Suppose $F(n)$ is defined for $n \geq 2$. If $F(n)$ is positive and $\dfrac{F(n)}{\log n}$ is non-increasing, prove that the two series $$\sum_{p \text{ prime}} F(p),\ \sum_{n = 2}^\infty \frac{F(n)}{\log n}$$ both converge or diverge.
I have tried writing $$\sum_{\substack{p \leq N\\p \text{ prime}}} F(p) = \sum_{n=2}^N (\theta (n) - \theta (n-1)) \frac{F(n)}{\log n},$$ where $$θ(x) = \sum_{\substack{p \leq x\\p \text{ prime}}} \log p,$$ to somehow use monotonicity for $\theta (n)$ (I found an upper bound for $\theta (n)$, which is $\theta (x) < cx$ for some $c$) but I have gotten nowhere. Any ideas on how to proceed/conclude?
Writing the characteristic function of the primes as $\dfrac{\theta(n) - \theta(n-1)}{\log n}$ is a good start. But one doesn't use the monotonicity of $\theta(n)$, it's the monotonicity of $F(n)/\log n$ that one uses, together with upper and lower bounds for $\theta(n)$. A summation by parts yields
$$\sum_{n = 2}^N \bigl(\theta(n) - \theta(n-1)\bigr)\frac{F(n)}{\log n} = \theta(N) \frac{F(N+1)}{\log (N+1)} + \sum_{n = 2}^N \theta(n)\biggl(\frac{F(n)}{\log n} - \frac{F(n+1)}{\log (n+1)}\biggr) \tag{1}$$
using $\theta(1) = 0$. All terms on the right hand side are non-negative (that's also the case on the left, but we don't use that), and so we make the right hand side smaller/larger if we replace $\theta(n)$ with something smaller/larger.

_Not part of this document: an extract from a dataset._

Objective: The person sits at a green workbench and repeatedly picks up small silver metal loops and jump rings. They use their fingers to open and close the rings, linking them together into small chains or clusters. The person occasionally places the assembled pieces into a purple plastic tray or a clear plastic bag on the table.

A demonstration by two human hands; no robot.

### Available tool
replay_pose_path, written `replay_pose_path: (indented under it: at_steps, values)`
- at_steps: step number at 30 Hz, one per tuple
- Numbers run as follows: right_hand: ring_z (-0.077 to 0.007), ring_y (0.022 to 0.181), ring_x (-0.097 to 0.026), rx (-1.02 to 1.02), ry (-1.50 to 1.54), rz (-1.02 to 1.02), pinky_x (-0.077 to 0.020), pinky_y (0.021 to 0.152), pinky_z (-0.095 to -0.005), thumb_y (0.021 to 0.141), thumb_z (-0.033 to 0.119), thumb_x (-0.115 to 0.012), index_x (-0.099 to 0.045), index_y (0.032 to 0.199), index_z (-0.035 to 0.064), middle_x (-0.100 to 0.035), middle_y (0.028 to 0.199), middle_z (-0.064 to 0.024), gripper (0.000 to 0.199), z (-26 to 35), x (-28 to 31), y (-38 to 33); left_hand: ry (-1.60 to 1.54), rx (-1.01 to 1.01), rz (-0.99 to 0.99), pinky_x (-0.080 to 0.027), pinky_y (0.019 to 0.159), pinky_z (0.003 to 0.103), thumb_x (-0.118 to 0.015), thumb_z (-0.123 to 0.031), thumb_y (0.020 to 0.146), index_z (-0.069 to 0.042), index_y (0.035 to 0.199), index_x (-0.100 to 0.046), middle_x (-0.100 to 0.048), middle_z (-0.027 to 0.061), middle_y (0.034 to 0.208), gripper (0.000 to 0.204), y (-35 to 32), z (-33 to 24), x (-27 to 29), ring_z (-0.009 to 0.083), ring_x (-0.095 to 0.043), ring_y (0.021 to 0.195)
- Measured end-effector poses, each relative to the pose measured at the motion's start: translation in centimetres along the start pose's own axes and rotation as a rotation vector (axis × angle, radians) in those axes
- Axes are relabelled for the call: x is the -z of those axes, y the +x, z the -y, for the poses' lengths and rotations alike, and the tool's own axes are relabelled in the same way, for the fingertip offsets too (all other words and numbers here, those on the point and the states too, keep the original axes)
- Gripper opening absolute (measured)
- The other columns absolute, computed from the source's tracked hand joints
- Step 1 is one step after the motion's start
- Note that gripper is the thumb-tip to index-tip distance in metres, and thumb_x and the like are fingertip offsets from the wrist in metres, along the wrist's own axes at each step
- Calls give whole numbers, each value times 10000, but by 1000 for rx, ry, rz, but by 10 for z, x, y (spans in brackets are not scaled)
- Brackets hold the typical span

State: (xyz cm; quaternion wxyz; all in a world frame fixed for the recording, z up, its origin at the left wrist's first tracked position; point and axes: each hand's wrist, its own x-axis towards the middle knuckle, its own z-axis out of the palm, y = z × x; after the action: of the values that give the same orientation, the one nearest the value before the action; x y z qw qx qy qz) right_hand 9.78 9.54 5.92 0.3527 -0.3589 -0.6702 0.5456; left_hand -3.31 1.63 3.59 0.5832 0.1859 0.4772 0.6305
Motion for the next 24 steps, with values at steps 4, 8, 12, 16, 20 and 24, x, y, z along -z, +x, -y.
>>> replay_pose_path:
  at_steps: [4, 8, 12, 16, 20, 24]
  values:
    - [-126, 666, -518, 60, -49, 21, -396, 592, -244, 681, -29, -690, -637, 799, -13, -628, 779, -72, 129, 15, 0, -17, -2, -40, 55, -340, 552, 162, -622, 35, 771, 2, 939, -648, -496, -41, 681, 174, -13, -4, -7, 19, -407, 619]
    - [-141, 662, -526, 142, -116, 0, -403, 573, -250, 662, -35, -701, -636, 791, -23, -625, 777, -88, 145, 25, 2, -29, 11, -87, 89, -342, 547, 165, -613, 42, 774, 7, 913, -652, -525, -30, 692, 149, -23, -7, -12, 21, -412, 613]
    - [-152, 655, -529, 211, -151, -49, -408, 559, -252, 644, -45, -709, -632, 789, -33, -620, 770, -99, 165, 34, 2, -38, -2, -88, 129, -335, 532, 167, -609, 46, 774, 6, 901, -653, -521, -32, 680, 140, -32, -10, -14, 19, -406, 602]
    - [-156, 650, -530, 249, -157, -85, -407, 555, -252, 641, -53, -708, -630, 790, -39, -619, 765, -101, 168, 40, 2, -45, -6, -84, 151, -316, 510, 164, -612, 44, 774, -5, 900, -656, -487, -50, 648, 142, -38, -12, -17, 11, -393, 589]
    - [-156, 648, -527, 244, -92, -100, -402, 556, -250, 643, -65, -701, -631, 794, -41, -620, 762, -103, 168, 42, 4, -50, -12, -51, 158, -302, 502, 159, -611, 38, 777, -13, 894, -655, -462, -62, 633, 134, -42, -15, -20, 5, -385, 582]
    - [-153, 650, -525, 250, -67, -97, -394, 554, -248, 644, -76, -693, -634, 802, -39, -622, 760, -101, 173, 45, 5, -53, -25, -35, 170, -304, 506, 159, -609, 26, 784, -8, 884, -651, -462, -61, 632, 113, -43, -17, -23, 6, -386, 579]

We use Chebyshev's result that there are $c_1, c_2 > 0$ such that
$$c_1\cdot n \leqslant \theta(n) \leqslant c_2\cdot n$$
for all $n \geqslant 2$ and replace $\theta(n)$ with $c_k\cdot n$ on the right hand side of $(1)$. Then reversing the summation by parts gives
\begin{align} c_kN\frac{F(N+1)}{\log (N+1)} + \sum_{n = 2}^N c_kn\biggl(\frac{F(n)}{\log n} - \frac{F(n+1)}{\log (n+1)}\biggr) &= \sum_{n = 2}^N \bigl(c_k n - c_k(n-1)\bigr) \frac{F(n)}{\log n} \\ &= c_k\sum_{n = 2}^N \frac{F(n)}{\log n}. \end{align}
Thus we find
$$c_1 \sum_{n = 2}^N \frac{F(n)}{\log n} \leqslant \sum_{p \leqslant N} F(p) \leqslant c_2 \sum_{n = 2}^N \frac{F(n)}{\log n}. \tag{2}$$
From $(2)$ it is clear (since $c_k > 0$) that convergence of $\sum_p F(p)$ implies the convergence of $\sum_{n = 2}^{\infty} \frac{F(n)}{\log n}$ and vice versa.